■ **What the task asks**: I need every line that includes the word "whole" copied from the material.

::: Information :::

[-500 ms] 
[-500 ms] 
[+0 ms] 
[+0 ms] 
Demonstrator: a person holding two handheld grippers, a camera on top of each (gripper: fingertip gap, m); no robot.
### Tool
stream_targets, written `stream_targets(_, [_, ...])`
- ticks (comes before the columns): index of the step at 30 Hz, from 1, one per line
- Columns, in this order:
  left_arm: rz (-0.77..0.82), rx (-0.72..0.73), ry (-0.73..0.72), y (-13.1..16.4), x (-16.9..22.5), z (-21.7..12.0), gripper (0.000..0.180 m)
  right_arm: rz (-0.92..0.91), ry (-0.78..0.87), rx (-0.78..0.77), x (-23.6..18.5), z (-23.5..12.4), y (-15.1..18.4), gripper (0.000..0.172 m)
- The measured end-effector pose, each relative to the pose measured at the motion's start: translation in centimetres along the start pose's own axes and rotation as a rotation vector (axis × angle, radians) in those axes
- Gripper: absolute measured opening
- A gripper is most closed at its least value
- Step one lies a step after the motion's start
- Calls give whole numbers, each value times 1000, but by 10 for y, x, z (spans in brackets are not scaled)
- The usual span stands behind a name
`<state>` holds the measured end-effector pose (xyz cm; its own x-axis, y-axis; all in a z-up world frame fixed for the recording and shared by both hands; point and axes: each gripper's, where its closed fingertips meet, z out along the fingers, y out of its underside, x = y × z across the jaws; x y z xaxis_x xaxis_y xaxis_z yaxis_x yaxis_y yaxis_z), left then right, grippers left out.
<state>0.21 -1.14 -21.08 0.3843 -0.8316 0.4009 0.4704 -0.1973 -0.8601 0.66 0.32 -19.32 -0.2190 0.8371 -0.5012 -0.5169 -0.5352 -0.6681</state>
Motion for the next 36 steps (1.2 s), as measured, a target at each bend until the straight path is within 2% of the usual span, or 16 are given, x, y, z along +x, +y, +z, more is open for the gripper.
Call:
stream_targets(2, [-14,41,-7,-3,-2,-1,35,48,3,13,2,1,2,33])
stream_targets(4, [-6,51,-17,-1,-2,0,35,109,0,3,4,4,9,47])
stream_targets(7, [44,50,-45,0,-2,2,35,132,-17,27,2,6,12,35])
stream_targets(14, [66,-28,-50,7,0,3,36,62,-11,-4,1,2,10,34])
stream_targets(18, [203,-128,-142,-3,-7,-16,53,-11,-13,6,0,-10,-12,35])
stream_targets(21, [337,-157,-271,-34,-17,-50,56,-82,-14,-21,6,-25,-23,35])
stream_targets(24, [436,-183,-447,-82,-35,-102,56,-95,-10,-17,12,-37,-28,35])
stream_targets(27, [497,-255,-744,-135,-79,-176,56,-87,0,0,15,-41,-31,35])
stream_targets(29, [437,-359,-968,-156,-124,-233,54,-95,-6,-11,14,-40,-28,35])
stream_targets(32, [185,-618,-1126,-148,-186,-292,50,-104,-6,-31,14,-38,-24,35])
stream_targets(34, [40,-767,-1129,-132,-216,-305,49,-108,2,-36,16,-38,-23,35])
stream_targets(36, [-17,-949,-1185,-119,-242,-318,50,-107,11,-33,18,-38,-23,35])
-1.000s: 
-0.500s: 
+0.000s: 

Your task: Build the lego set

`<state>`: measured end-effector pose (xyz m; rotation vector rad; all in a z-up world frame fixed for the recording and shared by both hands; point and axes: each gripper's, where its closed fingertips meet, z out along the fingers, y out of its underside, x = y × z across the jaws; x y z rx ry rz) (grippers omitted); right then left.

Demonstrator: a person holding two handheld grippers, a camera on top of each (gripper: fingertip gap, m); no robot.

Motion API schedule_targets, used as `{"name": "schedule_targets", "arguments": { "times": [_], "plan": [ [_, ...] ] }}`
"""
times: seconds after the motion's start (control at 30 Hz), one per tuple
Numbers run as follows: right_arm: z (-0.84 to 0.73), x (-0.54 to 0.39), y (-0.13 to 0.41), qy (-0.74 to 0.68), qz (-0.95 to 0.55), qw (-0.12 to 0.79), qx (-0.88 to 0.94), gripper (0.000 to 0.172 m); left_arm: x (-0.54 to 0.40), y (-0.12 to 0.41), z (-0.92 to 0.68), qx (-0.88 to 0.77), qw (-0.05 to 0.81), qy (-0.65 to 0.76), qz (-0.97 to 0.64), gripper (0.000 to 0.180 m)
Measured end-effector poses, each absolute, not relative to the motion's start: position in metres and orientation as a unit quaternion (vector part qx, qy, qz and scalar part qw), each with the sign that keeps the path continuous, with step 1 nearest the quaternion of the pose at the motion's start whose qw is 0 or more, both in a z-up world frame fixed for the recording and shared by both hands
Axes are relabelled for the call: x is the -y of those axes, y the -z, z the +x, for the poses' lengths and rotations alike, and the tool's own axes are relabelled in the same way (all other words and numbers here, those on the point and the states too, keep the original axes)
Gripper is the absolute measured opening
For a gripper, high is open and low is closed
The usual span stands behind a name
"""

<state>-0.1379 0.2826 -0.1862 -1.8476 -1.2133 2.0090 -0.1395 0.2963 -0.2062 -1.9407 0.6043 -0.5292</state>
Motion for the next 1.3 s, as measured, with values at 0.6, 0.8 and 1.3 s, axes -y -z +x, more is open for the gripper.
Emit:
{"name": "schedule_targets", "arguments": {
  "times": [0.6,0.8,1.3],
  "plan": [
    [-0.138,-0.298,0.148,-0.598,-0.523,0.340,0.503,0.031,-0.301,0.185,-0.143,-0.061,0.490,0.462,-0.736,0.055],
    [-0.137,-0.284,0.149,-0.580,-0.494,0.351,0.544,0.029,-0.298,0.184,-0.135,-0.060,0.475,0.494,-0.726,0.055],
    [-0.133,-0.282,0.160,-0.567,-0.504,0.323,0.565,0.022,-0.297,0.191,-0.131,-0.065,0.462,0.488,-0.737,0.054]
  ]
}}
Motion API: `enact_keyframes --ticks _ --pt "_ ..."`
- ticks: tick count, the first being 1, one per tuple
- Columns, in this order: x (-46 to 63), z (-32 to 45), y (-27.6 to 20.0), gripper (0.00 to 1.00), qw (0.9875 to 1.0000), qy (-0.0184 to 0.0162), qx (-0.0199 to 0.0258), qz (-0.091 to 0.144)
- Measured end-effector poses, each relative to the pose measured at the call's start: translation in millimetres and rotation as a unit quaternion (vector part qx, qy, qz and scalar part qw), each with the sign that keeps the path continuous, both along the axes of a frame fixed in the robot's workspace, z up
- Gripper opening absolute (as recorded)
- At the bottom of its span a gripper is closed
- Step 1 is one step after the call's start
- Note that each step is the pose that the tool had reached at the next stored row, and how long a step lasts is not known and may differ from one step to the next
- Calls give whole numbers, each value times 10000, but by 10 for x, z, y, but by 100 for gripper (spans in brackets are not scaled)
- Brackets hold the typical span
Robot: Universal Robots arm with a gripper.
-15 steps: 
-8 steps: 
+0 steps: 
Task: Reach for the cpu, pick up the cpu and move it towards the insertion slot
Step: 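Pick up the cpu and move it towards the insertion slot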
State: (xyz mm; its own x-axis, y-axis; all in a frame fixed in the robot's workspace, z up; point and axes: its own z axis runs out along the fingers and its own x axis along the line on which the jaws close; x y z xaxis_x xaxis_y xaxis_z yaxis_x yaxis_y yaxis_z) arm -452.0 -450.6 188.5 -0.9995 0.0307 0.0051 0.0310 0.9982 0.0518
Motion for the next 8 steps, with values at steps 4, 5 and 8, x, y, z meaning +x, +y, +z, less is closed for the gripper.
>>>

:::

■ **Completed task**:
- Calls give whole numbers, each value times 1000, but by 10 for y, x, z (spans in brackets are not scaled)
- Calls give whole numbers, each value times 10000, but by 10 for x, z, y, but by 100 for gripper (spans in brackets are not scaled)

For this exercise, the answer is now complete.